● **What this task involves**
Output the data below exactly, without images.

● **Available data**
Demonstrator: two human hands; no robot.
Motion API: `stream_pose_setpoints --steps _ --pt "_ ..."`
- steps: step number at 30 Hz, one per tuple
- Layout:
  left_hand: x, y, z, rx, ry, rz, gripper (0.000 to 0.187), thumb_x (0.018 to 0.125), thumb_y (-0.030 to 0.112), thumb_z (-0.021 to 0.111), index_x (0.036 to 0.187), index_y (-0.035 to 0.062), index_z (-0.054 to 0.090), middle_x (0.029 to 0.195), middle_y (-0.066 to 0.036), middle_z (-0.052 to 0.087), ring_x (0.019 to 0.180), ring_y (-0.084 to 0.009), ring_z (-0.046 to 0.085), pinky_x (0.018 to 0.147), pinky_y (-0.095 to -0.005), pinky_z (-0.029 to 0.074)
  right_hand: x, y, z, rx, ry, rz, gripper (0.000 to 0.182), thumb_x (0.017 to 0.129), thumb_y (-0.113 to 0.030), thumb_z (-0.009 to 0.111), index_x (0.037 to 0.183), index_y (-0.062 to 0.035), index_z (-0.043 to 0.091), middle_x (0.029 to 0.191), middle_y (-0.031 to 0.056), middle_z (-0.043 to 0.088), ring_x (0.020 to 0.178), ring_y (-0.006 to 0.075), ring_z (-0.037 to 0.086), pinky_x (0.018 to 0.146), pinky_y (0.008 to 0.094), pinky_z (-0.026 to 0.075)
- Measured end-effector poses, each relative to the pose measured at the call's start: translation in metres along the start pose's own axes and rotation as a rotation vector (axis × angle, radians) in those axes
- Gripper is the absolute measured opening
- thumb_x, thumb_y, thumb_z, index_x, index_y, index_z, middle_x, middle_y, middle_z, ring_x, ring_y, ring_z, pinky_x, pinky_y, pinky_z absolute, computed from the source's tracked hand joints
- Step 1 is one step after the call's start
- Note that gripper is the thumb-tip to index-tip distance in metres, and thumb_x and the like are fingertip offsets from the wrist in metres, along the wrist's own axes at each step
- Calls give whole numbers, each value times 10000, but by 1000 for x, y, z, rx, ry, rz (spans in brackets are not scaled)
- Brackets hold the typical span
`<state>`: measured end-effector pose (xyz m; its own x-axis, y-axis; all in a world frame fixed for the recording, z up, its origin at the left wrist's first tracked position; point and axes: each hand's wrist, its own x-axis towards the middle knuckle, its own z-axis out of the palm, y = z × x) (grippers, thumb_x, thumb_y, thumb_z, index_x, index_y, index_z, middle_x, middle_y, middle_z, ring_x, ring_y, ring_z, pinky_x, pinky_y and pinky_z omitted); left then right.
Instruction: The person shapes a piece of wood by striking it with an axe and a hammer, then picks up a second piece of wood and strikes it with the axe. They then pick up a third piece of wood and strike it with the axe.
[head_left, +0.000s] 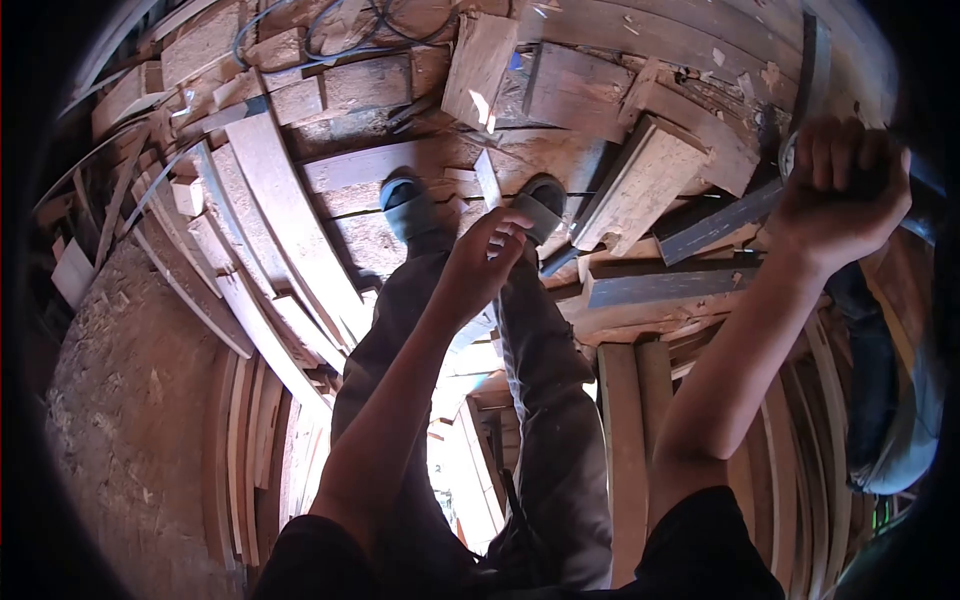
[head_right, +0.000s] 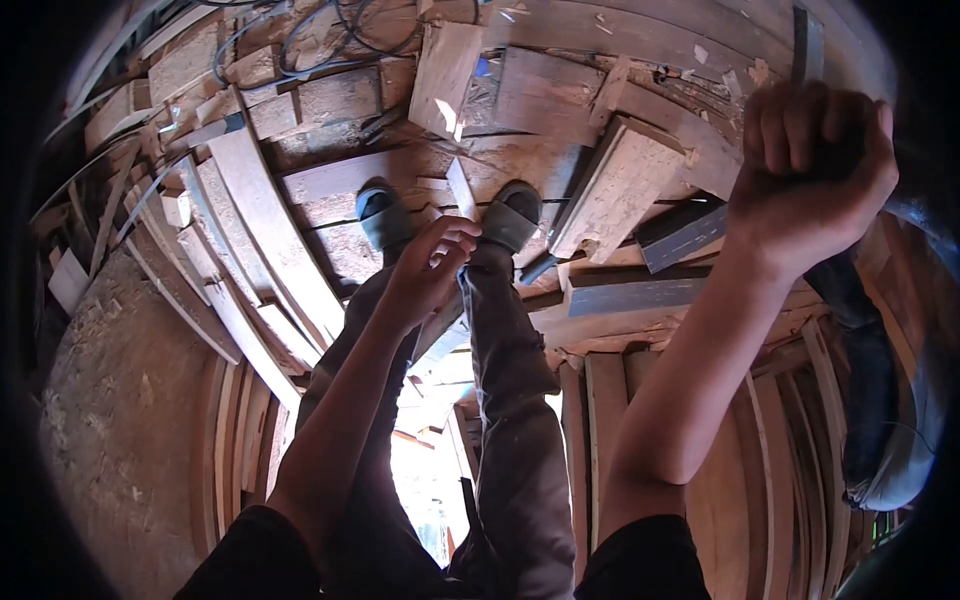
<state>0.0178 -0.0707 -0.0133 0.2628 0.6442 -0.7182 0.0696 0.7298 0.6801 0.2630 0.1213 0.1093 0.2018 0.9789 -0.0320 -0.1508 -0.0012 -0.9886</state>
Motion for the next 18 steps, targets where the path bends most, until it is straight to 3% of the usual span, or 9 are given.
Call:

● **Your solution**
Demonstrator: two human hands; no robot.
Motion API: `stream_pose_setpoints --steps _ --pt "_ ..."`
- steps: step number at 30 Hz, one per tuple
- Layout:
  left_hand: x, y, z, rx, ry, rz, gripper (0.000 to 0.187), thumb_x (0.018 to 0.125), thumb_y (-0.030 to 0.112), thumb_z (-0.021 to 0.111), index_x (0.036 to 0.187), index_y (-0.035 to 0.062), index_z (-0.054 to 0.090), middle_x (0.029 to 0.195), middle_y (-0.066 to 0.036), middle_z (-0.052 to 0.087), ring_x (0.019 to 0.180), ring_y (-0.084 to 0.009), ring_z (-0.046 to 0.085), pinky_x (0.018 to 0.147), pinky_y (-0.095 to -0.005), pinky_z (-0.029 to 0.074)
  right_hand: x, y, z, rx, ry, rz, gripper (0.000 to 0.182), thumb_x (0.017 to 0.129), thumb_y (-0.113 to 0.030), thumb_z (-0.009 to 0.111), index_x (0.037 to 0.183), index_y (-0.062 to 0.035), index_z (-0.043 to 0.091), middle_x (0.029 to 0.191), middle_y (-0.031 to 0.056), middle_z (-0.043 to 0.088), ring_x (0.020 to 0.178), ring_y (-0.006 to 0.075), ring_z (-0.037 to 0.086), pinky_x (0.018 to 0.146), pinky_y (0.008 to 0.094), pinky_z (-0.026 to 0.075)
- Measured end-effector poses, each relative to the pose measured at the call's start: translation in metres along the start pose's own axes and rotation as a rotation vector (axis × angle, radians) in those axes
- Gripper is the absolute measured opening
- thumb_x, thumb_y, thumb_z, index_x, index_y, index_z, middle_x, middle_y, middle_z, ring_x, ring_y, ring_z, pinky_x, pinky_y, pinky_z absolute, computed from the source's tracked hand joints
- Step 1 is one step after the call's start
- Note that gripper is the thumb-tip to index-tip distance in metres, and thumb_x and the like are fingertip offsets from the wrist in metres, along the wrist's own axes at each step
- Calls give whole numbers, each value times 10000, but by 1000 for x, y, z, rx, ry, rz (spans in brackets are not scaled)
- Brackets hold the typical span
`<state>`: measured end-effector pose (xyz m; its own x-axis, y-axis; all in a world frame fixed for the recording, z up, its origin at the left wrist's first tracked position; point and axes: each hand's wrist, its own x-axis towards the middle knuckle, its own z-axis out of the palm, y = z × x) (grippers, thumb_x, thumb_y, thumb_z, index_x, index_y, index_z, middle_x, middle_y, middle_z, ring_x, ring_y, ring_z, pinky_x, pinky_y and pinky_z omitted); left then right.
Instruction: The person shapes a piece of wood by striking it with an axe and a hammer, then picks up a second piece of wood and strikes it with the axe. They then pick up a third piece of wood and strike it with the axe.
[head_left, +0.000s] 
[head_right, +0.000s] 
<state>0.0178 -0.0707 -0.0133 0.2628 0.6442 -0.7182 0.0696 0.7298 0.6801 0.2630 0.1213 0.1093 0.2018 0.9789 -0.0320 -0.1508 -0.0012 -0.9886</state>
Motion for the next 18 steps, targets where the path bends most, until it is straight to 3% of the usual span, or 9 are given.
Call:

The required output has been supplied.